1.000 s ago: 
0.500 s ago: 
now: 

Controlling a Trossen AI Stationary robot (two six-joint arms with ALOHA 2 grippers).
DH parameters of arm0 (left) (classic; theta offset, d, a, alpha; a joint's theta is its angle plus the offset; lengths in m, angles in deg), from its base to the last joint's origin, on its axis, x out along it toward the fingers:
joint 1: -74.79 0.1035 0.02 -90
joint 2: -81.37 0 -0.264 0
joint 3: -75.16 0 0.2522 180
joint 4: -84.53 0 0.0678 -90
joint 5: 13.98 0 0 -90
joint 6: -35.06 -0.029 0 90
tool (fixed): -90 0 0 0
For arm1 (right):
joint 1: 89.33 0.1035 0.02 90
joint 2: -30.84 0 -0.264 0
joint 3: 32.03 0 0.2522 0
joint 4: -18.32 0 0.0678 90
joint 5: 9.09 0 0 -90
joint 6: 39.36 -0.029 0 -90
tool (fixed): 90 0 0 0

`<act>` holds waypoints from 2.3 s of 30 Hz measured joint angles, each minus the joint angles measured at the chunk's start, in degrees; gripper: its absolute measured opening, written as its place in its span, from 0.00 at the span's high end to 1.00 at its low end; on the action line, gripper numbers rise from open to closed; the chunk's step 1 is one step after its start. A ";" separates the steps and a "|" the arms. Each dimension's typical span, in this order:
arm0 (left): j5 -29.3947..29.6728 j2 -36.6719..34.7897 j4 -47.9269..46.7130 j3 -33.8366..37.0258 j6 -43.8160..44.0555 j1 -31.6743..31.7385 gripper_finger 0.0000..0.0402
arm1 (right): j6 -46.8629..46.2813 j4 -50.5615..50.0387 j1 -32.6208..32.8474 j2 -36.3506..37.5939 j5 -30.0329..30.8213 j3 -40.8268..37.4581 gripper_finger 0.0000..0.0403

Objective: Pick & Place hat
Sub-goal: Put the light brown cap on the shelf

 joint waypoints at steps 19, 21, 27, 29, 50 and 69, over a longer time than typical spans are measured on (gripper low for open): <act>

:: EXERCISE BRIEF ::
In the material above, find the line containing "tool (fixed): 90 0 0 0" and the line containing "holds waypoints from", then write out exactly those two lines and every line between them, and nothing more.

:: SOLUTION FOR THIS PROBLEM ::
tool (fixed): 90 0 0 0

`<act>` holds waypoints from 2.3 s of 30 Hz measured joint angles, each minus the joint angles measured at the chunk's start, in degrees; gripper: its absolute measured opening, written as its place in its span, from 0.00 at the span's high end to 1.00 at its low end; on the action line, gripper numbers rise from open to closed; the chunk's step 1 is one step after its start. A ";" separates the steps and a "|" the arms. Each dimension's typical span, in this order:

No further output remains for this exercise.